Business Day
*Zuma's silence on strike is bizarre * *Editorial, Business Day, Johannesburg, 6 March 2012 *THE year 2010 was an extreme year for working days lost to strikes in SA. According to the Department of Labour's Industrial Action Report, 20674737 days were lost to strikes. This was a huge increase over 2009, but was quickly dismissed as an aberration because of the huge public servants' strike that took place.
The report makes this comment: "Public servants always participate in large numbers in public sector strikes; furthermore, these strikes last longer than most of the strikes." The obvious unwritten conclusion this comment invites is: "Don't worry, this year is an aberration."
So it must have come as a surprise to the department that the number of days lost to strikes increased by 50% last year --- the highest in SA's history. Far from being an aberration, 2010 was actually a comparatively slow year. Now, early in 2012, SA has already experienced a crippling strike at Impala Platinum, which cost the company about R2,4bn. The strike was illegal and undisciplined, and several people died.
That strike is barely over and already we are off again, this time with a national strike over issues so abstruse that the political utility of the strike seems absurd. The national strike is ostensibly to protest about labour brokers and the tolling on some Gauteng highways. To have a national strike over these issues is patently pointless and suggests a political motive that is devoid of any real relationship to the supposed reasons for the strike.
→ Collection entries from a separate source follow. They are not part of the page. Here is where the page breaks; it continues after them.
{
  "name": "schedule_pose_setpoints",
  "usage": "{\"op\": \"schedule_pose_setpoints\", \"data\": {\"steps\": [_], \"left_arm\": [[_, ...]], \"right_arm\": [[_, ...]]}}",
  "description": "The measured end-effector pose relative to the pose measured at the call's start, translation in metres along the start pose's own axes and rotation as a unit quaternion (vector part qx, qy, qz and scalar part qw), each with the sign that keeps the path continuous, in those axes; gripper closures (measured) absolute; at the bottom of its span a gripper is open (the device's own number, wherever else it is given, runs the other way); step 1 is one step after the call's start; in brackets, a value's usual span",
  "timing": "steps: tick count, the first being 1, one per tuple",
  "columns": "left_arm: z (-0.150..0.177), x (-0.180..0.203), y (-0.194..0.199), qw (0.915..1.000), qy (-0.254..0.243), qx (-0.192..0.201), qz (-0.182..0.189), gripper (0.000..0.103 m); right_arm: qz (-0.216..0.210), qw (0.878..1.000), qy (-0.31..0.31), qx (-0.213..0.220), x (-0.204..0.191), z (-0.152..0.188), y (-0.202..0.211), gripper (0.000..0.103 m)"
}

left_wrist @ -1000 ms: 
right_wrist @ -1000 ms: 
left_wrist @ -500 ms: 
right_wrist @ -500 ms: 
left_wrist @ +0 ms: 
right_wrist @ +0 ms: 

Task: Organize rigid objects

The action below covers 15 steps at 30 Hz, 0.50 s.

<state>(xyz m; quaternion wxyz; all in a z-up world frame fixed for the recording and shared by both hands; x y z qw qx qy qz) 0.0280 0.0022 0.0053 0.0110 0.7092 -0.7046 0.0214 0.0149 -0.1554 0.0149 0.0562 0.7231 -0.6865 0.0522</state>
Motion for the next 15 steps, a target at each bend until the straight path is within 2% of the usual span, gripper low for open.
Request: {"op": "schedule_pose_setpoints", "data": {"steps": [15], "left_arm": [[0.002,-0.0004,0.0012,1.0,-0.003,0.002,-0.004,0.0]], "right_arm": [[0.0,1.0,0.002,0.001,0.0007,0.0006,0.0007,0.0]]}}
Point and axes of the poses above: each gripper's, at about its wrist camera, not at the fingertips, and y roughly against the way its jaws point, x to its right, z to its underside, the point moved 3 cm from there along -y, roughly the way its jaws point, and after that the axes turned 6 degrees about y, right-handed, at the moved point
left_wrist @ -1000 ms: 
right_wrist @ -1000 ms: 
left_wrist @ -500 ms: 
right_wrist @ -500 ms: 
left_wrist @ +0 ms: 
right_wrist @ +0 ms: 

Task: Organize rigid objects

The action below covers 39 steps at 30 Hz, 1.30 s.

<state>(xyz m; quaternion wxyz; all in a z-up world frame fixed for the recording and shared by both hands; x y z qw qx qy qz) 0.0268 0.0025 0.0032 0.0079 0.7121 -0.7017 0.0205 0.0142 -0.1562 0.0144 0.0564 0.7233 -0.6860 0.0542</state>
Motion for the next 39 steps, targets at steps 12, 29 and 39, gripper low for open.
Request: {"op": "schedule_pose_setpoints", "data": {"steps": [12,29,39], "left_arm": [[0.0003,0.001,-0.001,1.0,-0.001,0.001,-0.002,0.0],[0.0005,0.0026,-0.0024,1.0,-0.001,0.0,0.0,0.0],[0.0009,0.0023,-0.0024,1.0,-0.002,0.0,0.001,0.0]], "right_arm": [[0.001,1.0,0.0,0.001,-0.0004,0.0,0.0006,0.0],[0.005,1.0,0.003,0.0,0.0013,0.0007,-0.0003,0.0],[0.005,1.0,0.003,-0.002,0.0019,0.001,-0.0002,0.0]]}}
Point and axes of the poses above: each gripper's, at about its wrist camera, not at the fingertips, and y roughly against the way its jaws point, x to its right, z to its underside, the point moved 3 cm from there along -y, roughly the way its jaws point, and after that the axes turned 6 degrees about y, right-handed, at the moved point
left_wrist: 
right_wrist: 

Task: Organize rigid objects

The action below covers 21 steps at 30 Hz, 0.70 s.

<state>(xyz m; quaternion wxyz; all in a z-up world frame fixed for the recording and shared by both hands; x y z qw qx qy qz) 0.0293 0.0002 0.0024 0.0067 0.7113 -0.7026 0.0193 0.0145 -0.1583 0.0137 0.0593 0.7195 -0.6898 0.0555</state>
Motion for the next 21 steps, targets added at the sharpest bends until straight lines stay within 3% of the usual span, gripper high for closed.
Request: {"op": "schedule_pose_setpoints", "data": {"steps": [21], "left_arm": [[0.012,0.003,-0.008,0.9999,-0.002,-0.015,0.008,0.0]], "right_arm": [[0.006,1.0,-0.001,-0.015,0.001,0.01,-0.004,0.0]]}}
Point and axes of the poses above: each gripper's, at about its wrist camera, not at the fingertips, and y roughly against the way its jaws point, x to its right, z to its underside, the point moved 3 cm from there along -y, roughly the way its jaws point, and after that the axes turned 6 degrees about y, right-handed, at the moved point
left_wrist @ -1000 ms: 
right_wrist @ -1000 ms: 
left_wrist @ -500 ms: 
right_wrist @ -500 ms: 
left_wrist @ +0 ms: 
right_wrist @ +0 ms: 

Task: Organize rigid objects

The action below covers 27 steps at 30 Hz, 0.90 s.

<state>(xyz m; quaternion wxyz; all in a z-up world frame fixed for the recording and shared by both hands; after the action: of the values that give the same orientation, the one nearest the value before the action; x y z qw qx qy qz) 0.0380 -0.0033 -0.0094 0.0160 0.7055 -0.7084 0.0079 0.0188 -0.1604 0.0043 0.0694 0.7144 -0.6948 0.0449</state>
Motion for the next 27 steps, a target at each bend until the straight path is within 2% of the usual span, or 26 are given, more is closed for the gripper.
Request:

The issue of labour brokers has been a topic of constant debate for more than two years now. T he problem is not that the government does not support the position of the trade unions, but that the issue is more or less impossible to legislate against because doing so could restrict people from helping other people get jobs, and nobody wants that.
The point of striking, supposedly to bring the labour-broking issue to the attention of the government and others, is therefore pointless; the government is there already.
As for tolls on Johannesburg's highways, the government has now bent over backwards to try to extricate itself from this mess. This includes halving the toll, pumping taxpayers' money into the project, and including several other measures to try to cool the ardour of the protesters. The fact is that the highways have to be paid for, and the Congress of South African Trade Unions (Cosatu), which organised tomorrow's strike, argues that taxpayers rather than road users should foot the bill.
It is unpleasant paying road tolls, but the residents of faraway Springbok, for example, have a right to insist that those who use the road pay for it, rather than those who seldom, if ever, use it.
Cosatu is, in effect, asking workers outside Gauteng to strike against their own best interests.
Hence, this is a strike for the sake of striking.Despite Cosatu's righteous claims to the contrary, the strike is obviously intended as a show of strength before the African National Congress's elective national conference in December.
Presumably, this is the reason President Jacob Zuma has said absolutely nothing about the strike. He doesn't want to get drawn into some quasi political dispute. But still, it is just bizarre that something of this magnitude could happen without the slightest apparent interest being expressed by the head of state. Thousands of children will not get taught tomorrow, thousands of patients will not get attended to, thousands of citizens will be inconvenienced, all for the sake of specious goals.
And yet this situation deserves no comment of any kind. What kind of leadership is that?
The fact is that SA is becoming the kind of place in which workers strike at the drop of a hat because the law supports pointless strikes and politicians are too scared to criticise, never mind actually do something about it. If SA is to allow workers to strike on political issues, there should at least be a requirement for a transparent ballot among workers. But, given the spinelessness of our politicians, the millions who will be inconvenienced tomorrow can only dream about that.